* **WHAT IS BEING ASKED**
Each line of the data below containing "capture" needs to be listed.

[Data extracted from a collection]
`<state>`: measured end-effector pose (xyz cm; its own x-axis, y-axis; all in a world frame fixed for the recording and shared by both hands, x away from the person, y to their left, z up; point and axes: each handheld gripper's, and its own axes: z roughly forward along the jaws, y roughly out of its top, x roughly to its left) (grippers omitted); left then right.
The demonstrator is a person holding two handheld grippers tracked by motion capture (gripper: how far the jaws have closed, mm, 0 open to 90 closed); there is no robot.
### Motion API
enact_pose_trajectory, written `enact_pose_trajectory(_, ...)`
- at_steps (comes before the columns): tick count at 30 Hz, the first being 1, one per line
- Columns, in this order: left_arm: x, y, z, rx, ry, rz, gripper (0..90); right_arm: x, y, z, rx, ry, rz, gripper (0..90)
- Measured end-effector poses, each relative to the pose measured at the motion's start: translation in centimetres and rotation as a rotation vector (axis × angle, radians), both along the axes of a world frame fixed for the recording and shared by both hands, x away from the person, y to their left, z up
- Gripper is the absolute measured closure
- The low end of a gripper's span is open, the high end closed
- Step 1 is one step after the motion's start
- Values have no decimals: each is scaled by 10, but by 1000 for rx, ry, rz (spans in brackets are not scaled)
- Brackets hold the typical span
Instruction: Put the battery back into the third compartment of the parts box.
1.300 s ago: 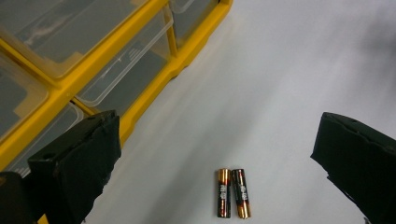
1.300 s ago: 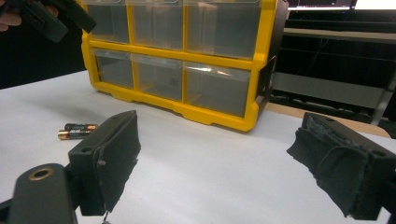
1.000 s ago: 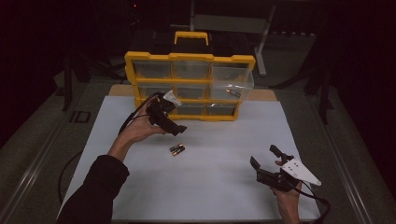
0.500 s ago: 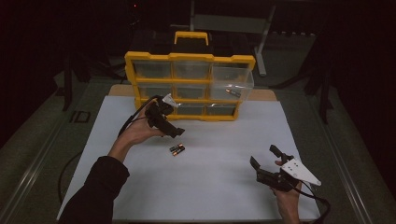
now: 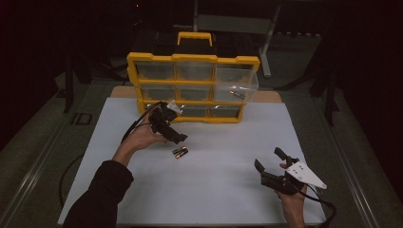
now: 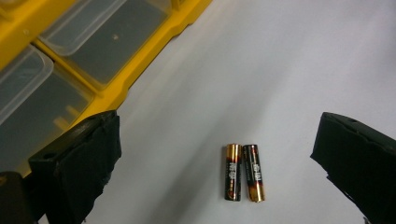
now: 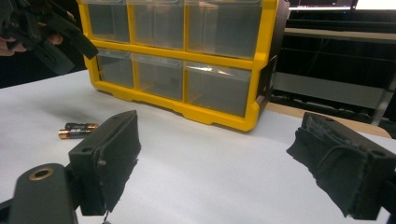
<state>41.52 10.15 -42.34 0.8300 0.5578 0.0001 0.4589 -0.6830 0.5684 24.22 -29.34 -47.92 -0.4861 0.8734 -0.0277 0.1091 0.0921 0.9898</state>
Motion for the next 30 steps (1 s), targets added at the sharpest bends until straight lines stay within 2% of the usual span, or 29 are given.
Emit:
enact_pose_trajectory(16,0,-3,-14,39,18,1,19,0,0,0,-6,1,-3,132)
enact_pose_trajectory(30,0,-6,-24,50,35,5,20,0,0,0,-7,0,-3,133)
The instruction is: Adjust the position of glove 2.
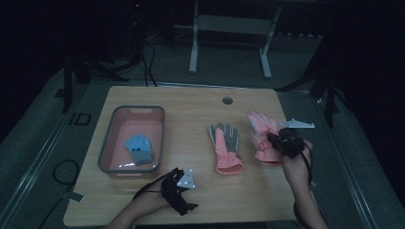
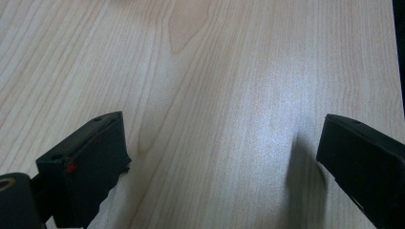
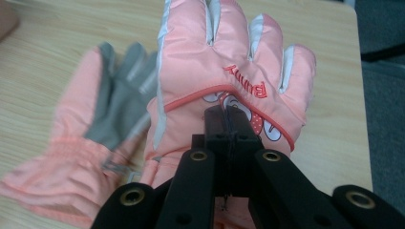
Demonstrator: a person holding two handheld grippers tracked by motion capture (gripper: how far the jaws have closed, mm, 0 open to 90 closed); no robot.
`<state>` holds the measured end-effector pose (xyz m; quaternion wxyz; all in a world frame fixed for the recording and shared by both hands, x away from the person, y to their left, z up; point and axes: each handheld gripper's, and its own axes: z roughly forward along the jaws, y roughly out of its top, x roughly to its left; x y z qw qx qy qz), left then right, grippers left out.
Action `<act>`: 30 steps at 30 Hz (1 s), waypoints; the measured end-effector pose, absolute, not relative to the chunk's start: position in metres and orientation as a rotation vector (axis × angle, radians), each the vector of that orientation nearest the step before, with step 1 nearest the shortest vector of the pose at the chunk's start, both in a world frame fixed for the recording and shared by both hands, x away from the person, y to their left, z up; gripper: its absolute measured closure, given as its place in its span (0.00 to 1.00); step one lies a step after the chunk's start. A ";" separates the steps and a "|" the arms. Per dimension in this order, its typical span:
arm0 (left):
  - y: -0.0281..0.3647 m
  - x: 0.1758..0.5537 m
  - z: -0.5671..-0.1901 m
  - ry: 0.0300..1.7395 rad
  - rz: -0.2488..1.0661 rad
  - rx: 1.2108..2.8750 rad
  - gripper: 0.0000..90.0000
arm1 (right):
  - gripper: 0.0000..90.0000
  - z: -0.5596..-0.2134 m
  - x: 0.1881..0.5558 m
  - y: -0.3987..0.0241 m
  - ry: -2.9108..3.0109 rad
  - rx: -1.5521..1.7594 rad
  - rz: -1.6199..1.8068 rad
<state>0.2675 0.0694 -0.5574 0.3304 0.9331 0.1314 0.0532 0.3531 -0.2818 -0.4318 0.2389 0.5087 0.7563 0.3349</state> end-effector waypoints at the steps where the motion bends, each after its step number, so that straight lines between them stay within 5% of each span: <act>1: 0.069 0.267 -0.557 0.341 0.140 2.442 0.04 | 1.00 -0.427 0.355 -0.272 2.080 1.379 0.929; 15: 0.070 0.266 -0.555 0.354 0.151 2.431 0.04 | 1.00 -0.417 0.351 -0.198 2.129 1.310 0.988; 30: 0.070 0.266 -0.553 0.342 0.157 2.434 0.04 | 1.00 -0.451 0.353 -0.170 2.144 1.381 0.956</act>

* **SOLUTION TO THIS EXERCISE**
The demonstrator is a person holding two handheld grippers tracked by motion capture (gripper: how far the jaws have closed, mm, 0 open to 90 closed); there is no robot.
Demonstrator: a person holding two handheld grippers tracked by motion capture (gripper: how far the jaws have closed, mm, 0 open to 90 closed); no robot.

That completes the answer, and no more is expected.